Board OKs reductions that will limit mental health care access: Thousands of low-income Oklahomans with mental illnesses and substance use disorders will have less access to the care they need, a result of cuts approved Thursday at a special state Medicaid board meeting. The Oklahoma Health Care Authority board approved cuts Thursday that limit how much therapy Medicaid members can receive. The board also approved provider rate cuts to behavioral health professionals [NewsOK].

Oklahoma Legislators Seek Change in Sodomy Law After Ruling: After Oklahoma’s highest court dismissed a criminal charge against a 17-year-old boy accused of forcing a heavily intoxicated girl to perform oral sex, outraged lawmakers vowed Thursday they’ll move quickly to fix an apparent loophole in the state’s forcible sodomy law. The Oklahoma Court of Criminal Appeals’ unanimous ruling, first reported by Oklahoma Watch, a nonprofit journalism corporation, said last month that while Oklahoma’s rape law addresses unconscious or intoxicated victims, the forcible sodomy law does not [ABC News].

Oklahoma college presidents warn lawmakers about dire budget: College and university presidents from across Oklahoma urged lawmakers Wednesday to ease cuts to higher education as the state grapples with a $1.3 billion hole in next fiscal year’s budget.
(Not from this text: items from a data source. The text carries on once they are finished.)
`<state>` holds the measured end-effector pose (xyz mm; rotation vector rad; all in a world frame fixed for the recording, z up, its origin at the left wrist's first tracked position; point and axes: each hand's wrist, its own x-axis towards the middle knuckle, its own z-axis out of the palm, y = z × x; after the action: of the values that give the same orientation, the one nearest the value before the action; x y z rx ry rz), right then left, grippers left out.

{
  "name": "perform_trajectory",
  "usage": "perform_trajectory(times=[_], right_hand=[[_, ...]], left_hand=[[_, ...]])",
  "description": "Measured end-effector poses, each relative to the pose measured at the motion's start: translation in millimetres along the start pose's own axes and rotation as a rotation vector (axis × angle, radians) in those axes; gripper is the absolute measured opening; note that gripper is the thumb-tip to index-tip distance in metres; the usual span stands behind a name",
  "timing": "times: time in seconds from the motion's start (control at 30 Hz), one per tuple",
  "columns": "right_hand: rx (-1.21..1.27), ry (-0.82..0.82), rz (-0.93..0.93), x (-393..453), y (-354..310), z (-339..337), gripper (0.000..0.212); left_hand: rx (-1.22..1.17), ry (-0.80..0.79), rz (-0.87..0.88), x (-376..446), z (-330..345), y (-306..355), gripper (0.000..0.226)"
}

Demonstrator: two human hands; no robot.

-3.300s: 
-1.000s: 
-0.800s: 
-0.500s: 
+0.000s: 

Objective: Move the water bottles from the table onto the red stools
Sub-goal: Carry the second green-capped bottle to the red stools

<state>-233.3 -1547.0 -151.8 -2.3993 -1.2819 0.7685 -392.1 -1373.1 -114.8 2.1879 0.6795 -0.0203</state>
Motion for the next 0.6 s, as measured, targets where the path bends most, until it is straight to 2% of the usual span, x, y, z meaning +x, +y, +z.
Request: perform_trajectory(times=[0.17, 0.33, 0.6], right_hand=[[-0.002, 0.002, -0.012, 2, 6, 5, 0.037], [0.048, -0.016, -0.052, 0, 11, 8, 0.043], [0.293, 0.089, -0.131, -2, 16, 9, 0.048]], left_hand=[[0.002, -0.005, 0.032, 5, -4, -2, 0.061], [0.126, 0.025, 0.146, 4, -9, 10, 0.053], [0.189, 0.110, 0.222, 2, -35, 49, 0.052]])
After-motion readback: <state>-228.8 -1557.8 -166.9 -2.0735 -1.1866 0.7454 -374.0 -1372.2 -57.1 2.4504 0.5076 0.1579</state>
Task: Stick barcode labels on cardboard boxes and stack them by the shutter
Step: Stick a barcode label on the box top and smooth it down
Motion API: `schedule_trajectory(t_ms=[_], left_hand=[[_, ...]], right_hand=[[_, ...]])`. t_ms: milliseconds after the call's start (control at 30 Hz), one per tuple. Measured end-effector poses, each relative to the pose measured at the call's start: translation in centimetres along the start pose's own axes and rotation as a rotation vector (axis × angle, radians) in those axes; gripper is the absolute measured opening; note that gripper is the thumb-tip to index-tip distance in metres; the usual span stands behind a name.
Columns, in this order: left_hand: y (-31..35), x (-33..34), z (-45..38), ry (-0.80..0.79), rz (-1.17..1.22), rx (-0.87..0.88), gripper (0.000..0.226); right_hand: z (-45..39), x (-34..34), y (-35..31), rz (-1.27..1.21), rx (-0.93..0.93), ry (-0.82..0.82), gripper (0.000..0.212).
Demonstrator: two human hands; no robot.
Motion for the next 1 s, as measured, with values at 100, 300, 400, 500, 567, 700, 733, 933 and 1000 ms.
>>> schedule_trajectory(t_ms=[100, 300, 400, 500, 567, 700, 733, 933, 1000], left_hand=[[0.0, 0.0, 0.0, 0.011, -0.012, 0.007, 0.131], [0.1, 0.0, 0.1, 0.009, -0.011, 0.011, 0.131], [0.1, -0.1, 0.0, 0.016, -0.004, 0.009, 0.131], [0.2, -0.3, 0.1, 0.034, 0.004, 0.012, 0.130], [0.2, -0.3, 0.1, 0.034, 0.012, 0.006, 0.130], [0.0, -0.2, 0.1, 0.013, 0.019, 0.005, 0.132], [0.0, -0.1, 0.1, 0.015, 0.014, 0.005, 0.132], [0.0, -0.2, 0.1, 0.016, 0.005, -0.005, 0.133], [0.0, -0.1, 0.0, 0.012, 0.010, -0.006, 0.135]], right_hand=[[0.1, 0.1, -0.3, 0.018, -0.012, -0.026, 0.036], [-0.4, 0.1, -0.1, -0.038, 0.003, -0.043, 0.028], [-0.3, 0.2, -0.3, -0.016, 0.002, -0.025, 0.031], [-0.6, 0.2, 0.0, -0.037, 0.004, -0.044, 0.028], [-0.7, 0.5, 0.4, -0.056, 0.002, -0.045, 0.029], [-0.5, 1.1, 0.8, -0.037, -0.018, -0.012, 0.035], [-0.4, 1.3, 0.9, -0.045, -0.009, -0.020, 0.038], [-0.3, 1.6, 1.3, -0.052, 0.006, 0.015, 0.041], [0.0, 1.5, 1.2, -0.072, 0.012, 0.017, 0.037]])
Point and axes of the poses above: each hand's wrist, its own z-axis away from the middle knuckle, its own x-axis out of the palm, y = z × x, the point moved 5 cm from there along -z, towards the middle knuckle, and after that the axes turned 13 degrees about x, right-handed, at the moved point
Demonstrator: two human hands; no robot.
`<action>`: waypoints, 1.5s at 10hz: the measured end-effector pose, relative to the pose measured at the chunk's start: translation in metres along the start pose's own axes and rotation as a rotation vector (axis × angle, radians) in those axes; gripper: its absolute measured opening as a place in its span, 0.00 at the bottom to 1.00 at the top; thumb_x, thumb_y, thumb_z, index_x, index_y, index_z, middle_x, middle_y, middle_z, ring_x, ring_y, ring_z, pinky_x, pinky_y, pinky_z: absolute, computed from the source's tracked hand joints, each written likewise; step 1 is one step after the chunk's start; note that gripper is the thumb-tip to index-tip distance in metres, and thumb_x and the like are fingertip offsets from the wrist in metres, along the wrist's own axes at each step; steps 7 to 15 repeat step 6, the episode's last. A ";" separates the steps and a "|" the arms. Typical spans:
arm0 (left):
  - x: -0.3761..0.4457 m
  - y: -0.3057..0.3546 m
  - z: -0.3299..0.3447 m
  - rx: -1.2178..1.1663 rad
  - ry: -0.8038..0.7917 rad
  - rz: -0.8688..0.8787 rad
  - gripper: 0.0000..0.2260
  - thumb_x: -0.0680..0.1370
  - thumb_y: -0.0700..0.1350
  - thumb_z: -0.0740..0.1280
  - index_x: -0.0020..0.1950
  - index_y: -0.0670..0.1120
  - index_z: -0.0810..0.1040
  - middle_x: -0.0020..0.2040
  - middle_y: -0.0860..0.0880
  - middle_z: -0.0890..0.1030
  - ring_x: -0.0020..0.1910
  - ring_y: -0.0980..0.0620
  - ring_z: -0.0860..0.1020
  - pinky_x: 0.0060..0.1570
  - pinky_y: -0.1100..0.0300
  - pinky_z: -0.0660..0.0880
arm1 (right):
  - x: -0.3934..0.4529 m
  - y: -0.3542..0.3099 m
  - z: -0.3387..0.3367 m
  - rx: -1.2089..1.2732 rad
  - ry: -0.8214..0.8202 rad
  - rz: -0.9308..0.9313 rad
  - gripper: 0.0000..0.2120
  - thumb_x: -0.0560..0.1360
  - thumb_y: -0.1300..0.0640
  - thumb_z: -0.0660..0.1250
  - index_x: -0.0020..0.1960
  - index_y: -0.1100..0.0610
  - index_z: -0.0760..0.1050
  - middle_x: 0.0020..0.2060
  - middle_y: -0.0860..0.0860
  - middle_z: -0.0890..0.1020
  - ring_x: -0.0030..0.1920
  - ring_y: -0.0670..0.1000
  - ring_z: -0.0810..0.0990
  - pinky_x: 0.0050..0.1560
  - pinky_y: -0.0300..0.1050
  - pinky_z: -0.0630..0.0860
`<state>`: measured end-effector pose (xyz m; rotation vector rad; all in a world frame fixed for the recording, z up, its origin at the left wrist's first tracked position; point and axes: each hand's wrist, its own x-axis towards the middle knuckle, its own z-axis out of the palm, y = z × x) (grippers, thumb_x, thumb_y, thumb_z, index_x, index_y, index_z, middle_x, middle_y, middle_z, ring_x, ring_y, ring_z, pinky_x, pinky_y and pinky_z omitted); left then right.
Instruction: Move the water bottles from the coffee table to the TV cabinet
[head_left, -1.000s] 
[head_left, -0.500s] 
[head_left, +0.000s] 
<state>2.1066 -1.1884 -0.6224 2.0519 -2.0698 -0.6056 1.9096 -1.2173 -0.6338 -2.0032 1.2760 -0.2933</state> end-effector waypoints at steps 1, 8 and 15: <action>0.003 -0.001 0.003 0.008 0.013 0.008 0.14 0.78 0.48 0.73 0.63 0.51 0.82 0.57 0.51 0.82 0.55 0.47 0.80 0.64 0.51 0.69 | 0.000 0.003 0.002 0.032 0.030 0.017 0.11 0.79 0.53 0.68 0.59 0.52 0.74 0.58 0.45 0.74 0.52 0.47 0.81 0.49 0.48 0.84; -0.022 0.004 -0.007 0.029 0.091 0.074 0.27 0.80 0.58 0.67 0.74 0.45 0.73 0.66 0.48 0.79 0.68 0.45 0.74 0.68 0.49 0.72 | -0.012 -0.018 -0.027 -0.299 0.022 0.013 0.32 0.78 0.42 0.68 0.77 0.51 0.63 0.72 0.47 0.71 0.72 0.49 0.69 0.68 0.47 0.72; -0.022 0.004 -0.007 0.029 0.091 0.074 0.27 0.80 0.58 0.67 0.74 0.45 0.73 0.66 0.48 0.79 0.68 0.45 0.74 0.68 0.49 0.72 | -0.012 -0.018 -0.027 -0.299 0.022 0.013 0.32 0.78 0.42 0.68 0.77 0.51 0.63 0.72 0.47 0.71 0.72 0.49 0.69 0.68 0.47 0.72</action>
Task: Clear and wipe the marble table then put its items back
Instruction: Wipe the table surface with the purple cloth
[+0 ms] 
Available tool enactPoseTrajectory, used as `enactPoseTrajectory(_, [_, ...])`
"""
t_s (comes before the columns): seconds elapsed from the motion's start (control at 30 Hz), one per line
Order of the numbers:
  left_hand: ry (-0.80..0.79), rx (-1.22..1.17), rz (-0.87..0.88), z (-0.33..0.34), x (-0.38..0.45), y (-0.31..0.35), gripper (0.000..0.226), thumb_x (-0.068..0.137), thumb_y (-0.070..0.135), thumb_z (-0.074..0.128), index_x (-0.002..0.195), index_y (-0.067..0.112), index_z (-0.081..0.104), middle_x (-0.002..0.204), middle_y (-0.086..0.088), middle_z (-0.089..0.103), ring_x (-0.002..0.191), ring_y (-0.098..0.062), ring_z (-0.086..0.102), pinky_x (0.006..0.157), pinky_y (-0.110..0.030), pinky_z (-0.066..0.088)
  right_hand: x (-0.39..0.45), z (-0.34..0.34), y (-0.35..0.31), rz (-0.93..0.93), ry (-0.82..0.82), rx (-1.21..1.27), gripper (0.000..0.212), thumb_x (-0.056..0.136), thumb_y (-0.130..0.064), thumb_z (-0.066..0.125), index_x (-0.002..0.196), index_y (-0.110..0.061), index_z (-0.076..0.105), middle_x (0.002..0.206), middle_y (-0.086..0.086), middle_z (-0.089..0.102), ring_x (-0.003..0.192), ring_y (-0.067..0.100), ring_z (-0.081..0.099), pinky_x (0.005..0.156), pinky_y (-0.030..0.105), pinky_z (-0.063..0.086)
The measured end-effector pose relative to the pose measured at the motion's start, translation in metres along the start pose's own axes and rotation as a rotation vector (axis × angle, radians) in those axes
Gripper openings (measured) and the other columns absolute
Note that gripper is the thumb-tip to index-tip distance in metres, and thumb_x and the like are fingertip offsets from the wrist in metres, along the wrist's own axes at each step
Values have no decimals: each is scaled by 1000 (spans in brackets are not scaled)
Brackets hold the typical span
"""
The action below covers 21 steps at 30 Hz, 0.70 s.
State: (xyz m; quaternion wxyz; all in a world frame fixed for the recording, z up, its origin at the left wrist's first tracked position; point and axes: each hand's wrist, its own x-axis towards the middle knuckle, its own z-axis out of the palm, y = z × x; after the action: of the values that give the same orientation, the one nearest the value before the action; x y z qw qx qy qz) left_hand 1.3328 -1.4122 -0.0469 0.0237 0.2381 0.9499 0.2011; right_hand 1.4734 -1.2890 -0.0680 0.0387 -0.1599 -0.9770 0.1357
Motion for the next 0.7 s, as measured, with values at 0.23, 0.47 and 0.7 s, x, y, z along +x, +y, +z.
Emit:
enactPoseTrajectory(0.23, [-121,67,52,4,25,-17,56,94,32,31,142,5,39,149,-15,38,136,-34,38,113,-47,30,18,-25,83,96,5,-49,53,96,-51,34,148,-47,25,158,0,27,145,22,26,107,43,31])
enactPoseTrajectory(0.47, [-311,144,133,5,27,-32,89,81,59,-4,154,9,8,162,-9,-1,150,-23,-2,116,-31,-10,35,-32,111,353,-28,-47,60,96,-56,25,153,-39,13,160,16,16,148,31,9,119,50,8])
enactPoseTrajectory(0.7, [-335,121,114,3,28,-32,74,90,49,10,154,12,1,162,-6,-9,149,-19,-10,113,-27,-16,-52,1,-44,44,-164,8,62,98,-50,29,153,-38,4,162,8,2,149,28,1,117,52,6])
Chancellor of Higher Education Glen Johnson and the presidents of some of the state’s 25 colleges and universities held closed-door meetings with House and Senate budget leaders to outline what they called the dire effects of further cuts [Tulsa World].

The down low on taxing downloads: One of the recurring revenue options that Gov. Mary Fallin laid out in her FY 2017 Executive Budget involved “modernizing the sales tax.” This was presented as something of a catch-all category described as “keeping the same low rates and applying them in ways that better reflect today’s commerce and consumer behaviors.” For the Governor, the biggest components of sales tax modernization are broadening the sales tax to include more services, which we discussed here, expanding collections on Internet sales, and eliminating sales tax exemptions [OK Policy]. 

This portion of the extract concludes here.